For some, ankle fusion was the only option to ease the pain, but it makes the ankle stiff.  Now, a personalized ankle replacement could be the answer for those who want to put the spring back in their step.

A stroll in the park with her granddaughter is a simple pleasure Janis Taylor never takes for granted.  A fall that lead to a broken ankle more than 14 years ago was the beginning of a painful journey.

"My foot ended up on my knee and broke bones in the bottom of my leg," said Taylor.

Two ankle replacements failed, and she was confined to a wheelchair.  That's when Taylor turned to Dr. Mark Myerson, a foot and ankle reconstruction expert who's helped many professional athletes get back into form.

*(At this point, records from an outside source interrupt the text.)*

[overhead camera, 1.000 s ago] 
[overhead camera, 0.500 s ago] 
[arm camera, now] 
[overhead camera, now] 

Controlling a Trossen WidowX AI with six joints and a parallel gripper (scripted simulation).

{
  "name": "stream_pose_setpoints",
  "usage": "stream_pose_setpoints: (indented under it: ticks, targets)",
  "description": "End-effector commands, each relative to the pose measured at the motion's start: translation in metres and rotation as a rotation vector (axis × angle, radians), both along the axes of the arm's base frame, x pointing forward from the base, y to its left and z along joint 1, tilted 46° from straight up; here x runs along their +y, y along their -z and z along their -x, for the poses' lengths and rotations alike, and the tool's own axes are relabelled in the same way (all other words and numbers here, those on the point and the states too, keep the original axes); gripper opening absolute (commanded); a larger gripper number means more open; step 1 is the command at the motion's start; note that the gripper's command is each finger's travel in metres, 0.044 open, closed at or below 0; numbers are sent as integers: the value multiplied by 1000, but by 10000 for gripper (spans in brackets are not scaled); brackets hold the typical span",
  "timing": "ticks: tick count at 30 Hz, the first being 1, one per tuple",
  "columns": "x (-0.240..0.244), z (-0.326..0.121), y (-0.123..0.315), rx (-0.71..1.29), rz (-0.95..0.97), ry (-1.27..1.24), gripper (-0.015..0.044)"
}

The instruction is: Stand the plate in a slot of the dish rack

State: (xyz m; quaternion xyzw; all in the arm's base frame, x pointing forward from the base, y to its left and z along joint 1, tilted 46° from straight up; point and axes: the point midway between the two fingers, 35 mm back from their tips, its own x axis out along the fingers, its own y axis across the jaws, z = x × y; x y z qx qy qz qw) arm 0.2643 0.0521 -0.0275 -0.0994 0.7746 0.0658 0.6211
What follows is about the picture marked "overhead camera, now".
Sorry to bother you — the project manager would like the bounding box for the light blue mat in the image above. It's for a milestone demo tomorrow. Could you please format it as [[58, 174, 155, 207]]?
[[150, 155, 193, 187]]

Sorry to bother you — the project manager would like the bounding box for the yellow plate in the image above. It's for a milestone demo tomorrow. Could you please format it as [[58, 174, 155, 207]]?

Myerson creates customized ankle replacements for his patients.

Traditional replacements are smaller and depend on support from the ankle.  The problem with that is sometimes the bones shatter under the pressure.

Myerson's design extends deep into the heel bone, stabilizing the foot and preventing collapse.

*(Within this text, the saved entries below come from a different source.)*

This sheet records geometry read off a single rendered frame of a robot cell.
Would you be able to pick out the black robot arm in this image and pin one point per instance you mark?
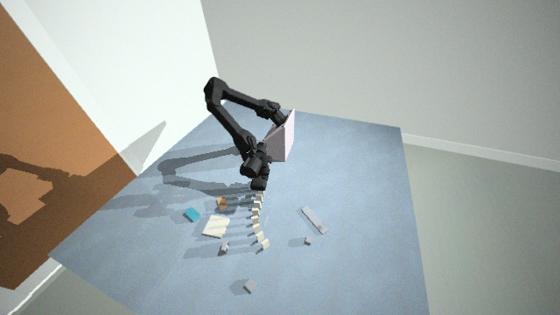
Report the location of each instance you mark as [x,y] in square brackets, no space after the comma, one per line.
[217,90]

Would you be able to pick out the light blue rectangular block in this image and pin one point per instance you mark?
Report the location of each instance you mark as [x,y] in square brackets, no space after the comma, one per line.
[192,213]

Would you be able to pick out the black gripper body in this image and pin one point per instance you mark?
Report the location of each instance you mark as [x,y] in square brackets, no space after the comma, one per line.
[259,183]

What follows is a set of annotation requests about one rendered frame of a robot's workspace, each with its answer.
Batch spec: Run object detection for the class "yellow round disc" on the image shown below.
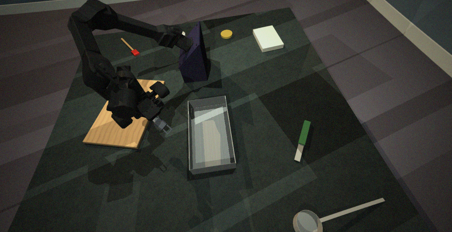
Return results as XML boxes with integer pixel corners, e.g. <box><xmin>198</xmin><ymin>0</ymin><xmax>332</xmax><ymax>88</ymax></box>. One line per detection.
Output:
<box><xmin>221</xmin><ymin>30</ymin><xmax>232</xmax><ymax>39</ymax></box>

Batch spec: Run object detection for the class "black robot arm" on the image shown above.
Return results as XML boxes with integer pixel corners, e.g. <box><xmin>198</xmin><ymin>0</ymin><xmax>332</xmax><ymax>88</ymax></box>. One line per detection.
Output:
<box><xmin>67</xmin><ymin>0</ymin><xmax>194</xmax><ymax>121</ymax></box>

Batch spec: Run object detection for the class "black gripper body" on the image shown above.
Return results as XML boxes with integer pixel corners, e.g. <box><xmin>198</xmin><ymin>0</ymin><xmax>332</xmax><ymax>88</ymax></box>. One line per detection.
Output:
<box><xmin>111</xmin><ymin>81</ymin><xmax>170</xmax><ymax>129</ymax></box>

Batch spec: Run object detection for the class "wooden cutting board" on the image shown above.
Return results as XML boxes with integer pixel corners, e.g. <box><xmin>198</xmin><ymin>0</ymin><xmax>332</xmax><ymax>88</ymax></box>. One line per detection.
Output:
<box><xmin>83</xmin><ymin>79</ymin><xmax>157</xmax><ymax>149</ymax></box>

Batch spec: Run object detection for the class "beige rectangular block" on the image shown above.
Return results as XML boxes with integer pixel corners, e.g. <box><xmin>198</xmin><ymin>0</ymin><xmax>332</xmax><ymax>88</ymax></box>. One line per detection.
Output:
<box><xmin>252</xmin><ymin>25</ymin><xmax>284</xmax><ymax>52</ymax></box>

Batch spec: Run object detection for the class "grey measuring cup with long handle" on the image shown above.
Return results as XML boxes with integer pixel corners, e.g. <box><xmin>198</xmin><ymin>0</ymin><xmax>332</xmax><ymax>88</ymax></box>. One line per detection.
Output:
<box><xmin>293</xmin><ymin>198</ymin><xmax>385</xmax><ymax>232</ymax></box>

"We can build this up into any custom device we want and now salvage the ankles that were previously non-correctable at all," said Myerson.

Before finding Myerson, Taylor's options were either amputation or ankle fusion, where plates and screws fuse the bones together.  It relieves pain, but leaves the joint stiff, limits movement, and would have shortened Taylor's leg by 1.5 inches.

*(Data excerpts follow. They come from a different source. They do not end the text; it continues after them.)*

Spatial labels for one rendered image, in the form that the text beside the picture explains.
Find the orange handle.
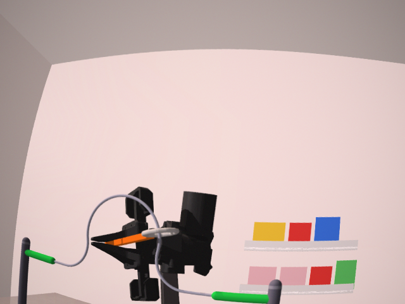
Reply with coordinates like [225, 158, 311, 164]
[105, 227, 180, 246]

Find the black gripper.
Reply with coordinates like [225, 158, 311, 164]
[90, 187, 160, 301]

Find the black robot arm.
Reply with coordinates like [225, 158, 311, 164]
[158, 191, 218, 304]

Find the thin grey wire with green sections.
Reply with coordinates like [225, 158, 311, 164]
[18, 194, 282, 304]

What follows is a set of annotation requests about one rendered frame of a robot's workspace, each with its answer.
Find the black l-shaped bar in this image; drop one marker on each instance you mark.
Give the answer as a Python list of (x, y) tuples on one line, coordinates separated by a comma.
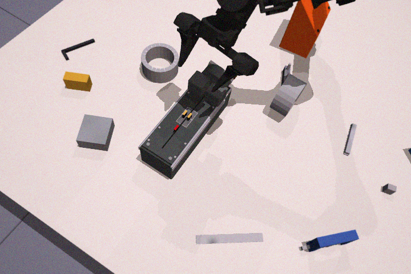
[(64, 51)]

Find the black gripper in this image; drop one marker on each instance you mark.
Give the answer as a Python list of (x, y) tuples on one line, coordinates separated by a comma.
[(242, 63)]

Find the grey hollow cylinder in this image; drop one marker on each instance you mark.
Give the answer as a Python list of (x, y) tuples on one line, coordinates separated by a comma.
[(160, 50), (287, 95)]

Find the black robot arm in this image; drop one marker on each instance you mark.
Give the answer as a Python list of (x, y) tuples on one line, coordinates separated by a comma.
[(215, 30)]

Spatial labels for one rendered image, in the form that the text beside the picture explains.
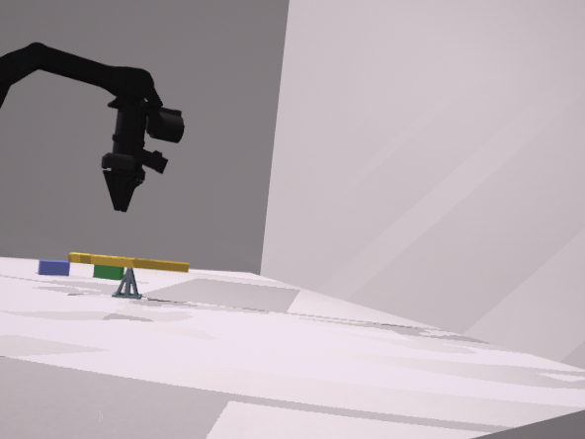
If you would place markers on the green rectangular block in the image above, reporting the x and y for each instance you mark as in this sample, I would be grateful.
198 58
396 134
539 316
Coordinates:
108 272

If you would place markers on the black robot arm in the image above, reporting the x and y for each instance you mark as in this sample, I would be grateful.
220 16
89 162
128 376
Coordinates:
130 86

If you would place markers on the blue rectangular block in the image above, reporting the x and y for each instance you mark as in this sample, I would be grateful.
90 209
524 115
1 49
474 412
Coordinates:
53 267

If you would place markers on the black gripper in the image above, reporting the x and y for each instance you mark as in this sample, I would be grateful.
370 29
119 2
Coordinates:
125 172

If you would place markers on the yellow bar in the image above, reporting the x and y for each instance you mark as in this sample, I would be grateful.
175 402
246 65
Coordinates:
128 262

With the customized replacement, her ankle is flexible and has only lost a quarter inch of her height.

Good candidates for the ankle replacement have had an unsuccessful ankle replacement in the past of have soft bones.  After the replacement, patients have to stay away from impact activities, but can still be active.

For more information, please contact:
Mercy Medical Center
Baltimore, MD

BACKGROUND: Thirty years ago, total ankle replacement surgery was not a successful option for patients. Almost all of the devices implanted ultimately failed. Physicians primarily treated ankle arthritis and fractures with casting. This often resulted in more arthritis in the ankle. The aging population and the resulting baby boomer generation being healthier and more active has resulted in more cases of degenerative age-related arthritis. The numbers of patients with osteoarthritis of the ankle will likely continue to grow as patients live longer and want to be active for longer periods. The design of the prosthesis began to improve in the late 1980s and within the past ten years ankle replacement became a viable option for patients.

ANKLE FUSION: For some patients, one of the alternatives to total ankle replacement is ankle fusion. This involves implanting metal implants to hold the ankle bones together. The bone surfaces heal in this position and the joint is permanently stiff, although the result is usually a pain-free joint.

TOTAL ANKLE REPLACEMENT: The main advantage of total ankle replacement is the return of some flexibility in the ankle. This movement is important for walking, exercising and climbing. Full movement of the ankle joint is never regained even with the surgery. However, much more movement is gained with a successful ankle replacement compared to an ankle fusion. Sometimes problems arise later when the joints begin to take the brunt of the force in the foot. That's when arthritis starts to develop.

CUSTOMIZED ANKLE PROSTHESIS: For people who've suffered through several failed ankle replacements or for those who have soft bones, a customized ankle replacement may be a good option. Mark Myerson, M.D., an orthopedic surgeon at the Institute for Foot and Ankle Reconstruction at Mercy Medical Center in Baltimore, MD, has developed an implant that extends deep into the heel bone. A typical prosthesis has a very small stem that can cause the ankle to collapse under the pressure of the foot. Dr. Myerson customizes the stem of his implant for each patient. If there is bone loss, damage or dead bone he builds up the prosthesis so that it sits all the way into the heel bone and is supported by the entire back of the foot, not just the ankle. "It's a very clever device that allows patients to have an ankle replacement who otherwise would not be suitable candidates for this procedure," Dr. Myerson told Ivanhoe. Dr. Myerson has been implanting his devices for about six years. "Certainly in the short term the complication rate and the failure rate has been significantly less, so it's very exciting to see over the course of the next decade to see how these will outlive the more standard ankle replacement," he said.